===== Listed records

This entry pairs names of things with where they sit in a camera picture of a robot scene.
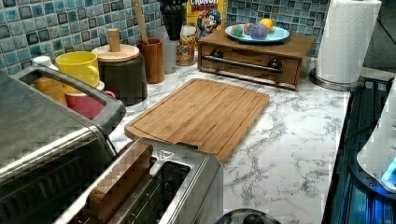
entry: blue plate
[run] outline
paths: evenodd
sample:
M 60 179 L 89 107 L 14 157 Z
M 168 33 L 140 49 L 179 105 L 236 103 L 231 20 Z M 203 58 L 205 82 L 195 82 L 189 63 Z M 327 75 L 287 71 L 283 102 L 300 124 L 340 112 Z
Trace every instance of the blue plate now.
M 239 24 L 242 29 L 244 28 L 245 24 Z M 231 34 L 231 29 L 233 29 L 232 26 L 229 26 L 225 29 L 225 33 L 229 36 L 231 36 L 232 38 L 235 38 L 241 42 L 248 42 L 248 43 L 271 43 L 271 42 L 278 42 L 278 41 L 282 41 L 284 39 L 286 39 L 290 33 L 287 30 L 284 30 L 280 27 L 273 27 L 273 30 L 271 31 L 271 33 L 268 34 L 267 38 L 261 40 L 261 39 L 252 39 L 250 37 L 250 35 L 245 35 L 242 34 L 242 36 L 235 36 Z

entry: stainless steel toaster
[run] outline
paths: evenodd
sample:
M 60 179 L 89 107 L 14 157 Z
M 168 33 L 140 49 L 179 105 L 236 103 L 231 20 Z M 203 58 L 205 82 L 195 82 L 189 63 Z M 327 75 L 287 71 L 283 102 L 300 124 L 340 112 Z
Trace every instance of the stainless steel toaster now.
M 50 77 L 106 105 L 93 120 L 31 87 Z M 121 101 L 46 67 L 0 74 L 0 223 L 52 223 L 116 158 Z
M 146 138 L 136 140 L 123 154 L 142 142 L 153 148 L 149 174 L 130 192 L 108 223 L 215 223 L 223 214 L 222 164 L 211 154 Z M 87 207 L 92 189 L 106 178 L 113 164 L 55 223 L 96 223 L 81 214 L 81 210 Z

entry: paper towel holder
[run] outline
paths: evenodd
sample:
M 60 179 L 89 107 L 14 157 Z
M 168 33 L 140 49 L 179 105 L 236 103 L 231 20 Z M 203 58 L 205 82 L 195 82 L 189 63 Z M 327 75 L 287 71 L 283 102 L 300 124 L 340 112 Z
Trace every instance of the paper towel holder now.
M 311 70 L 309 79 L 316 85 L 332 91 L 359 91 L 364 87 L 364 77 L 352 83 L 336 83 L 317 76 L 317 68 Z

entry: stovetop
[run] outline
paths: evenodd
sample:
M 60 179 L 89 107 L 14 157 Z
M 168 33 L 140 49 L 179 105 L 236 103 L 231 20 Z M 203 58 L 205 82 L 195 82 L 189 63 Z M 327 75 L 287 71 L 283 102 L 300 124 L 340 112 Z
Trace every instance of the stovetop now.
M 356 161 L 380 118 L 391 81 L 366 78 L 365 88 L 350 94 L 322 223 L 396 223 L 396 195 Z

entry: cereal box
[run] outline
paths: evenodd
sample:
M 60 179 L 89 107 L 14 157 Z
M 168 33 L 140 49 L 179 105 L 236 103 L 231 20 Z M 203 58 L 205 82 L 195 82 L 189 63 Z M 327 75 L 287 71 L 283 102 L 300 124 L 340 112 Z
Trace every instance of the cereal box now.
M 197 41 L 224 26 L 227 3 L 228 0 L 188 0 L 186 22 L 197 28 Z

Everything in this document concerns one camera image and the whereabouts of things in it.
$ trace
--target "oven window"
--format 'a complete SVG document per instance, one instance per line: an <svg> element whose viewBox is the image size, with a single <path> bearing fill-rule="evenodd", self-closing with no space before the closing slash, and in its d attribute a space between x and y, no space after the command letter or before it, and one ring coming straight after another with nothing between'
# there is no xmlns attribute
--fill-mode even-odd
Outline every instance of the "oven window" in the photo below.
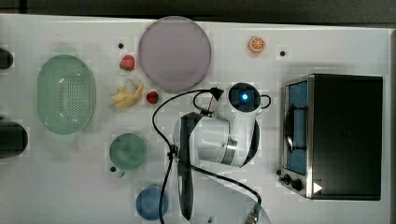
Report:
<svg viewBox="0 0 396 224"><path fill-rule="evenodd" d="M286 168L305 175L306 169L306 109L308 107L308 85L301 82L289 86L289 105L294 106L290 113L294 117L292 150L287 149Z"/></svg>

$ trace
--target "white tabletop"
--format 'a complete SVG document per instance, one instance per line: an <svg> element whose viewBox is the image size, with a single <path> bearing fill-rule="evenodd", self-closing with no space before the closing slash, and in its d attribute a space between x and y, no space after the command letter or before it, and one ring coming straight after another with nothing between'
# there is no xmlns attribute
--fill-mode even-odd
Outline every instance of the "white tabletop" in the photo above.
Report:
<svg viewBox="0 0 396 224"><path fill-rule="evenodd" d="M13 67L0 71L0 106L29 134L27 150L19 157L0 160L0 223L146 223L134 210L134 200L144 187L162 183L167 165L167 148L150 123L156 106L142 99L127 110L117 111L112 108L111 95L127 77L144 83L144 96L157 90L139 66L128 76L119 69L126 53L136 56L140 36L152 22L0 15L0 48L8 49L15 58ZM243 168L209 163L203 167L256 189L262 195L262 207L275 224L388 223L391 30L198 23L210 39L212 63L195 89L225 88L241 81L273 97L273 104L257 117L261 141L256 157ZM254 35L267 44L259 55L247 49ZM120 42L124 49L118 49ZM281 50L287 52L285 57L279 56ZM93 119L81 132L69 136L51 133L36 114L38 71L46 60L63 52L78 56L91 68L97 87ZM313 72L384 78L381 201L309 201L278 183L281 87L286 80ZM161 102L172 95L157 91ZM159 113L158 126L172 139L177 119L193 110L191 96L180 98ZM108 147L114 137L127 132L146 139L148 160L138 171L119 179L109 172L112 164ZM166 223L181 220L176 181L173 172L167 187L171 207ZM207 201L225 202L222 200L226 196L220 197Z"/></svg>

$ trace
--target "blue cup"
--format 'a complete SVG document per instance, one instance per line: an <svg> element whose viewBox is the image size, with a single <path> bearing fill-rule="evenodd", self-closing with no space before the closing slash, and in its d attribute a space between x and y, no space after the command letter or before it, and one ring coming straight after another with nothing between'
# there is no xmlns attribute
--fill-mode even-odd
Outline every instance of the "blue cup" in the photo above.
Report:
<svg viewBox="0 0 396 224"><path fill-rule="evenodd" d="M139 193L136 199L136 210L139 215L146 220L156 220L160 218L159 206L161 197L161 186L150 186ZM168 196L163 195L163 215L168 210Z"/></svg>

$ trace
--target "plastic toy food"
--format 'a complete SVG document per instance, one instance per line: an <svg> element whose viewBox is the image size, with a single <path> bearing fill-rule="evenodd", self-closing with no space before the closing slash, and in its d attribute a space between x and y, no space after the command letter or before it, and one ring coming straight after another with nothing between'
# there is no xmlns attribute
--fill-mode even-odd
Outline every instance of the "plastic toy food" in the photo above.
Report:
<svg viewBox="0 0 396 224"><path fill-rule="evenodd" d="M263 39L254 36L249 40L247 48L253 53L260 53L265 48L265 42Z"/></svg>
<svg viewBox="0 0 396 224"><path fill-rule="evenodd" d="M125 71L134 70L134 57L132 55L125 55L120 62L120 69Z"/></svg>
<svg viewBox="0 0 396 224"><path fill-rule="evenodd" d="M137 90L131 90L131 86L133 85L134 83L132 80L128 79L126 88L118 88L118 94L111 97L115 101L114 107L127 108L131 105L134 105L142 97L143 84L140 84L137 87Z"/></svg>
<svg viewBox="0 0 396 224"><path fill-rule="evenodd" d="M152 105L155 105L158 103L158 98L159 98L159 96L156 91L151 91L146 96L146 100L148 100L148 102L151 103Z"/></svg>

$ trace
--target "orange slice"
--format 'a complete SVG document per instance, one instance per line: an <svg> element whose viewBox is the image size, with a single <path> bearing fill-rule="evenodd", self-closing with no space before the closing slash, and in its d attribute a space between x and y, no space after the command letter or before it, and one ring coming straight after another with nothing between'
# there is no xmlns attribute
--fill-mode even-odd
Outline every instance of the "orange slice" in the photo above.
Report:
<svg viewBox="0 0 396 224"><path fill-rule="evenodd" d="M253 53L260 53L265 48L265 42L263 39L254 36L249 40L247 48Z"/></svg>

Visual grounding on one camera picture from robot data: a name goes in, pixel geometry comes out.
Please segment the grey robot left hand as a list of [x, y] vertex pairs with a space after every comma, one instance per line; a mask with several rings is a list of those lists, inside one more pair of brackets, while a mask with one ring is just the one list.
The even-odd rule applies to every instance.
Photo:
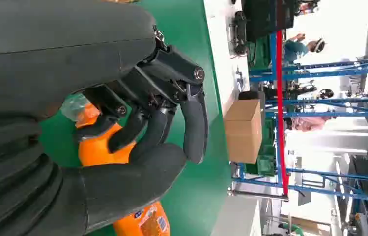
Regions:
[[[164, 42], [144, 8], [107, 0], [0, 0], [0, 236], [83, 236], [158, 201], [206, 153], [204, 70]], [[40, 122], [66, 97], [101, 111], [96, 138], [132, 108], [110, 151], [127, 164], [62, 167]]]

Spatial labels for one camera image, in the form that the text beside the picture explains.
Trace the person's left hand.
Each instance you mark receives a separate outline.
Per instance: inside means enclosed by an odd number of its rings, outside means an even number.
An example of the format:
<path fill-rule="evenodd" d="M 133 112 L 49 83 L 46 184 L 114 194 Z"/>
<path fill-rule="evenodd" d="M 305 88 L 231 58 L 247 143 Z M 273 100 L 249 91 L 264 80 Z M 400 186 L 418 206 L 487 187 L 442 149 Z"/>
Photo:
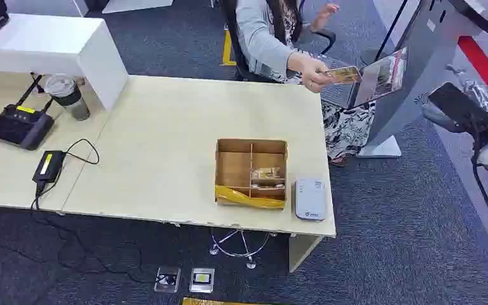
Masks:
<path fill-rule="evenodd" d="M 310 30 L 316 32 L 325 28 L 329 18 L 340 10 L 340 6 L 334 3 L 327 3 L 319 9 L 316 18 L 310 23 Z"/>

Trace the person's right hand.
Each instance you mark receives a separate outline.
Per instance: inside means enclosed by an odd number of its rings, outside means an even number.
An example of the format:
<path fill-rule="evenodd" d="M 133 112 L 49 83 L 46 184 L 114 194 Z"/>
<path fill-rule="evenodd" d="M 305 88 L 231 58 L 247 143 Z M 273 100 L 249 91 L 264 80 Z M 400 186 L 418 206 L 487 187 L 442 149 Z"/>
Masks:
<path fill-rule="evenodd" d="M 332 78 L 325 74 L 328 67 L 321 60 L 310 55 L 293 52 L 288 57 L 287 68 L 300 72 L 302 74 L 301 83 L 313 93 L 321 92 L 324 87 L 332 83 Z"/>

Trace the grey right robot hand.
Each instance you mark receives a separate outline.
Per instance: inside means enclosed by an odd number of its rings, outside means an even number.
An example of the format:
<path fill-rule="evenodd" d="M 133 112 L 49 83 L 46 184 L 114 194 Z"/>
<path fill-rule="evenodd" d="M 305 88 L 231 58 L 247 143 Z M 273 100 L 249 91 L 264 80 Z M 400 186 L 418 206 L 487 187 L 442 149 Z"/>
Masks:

==========

▶ Assignment
Every line holding the string "oven" should be copied here, so please find those lines in the data.

▶ Response to the task
--target "oven window"
Outline every instance of the "oven window" in the photo below.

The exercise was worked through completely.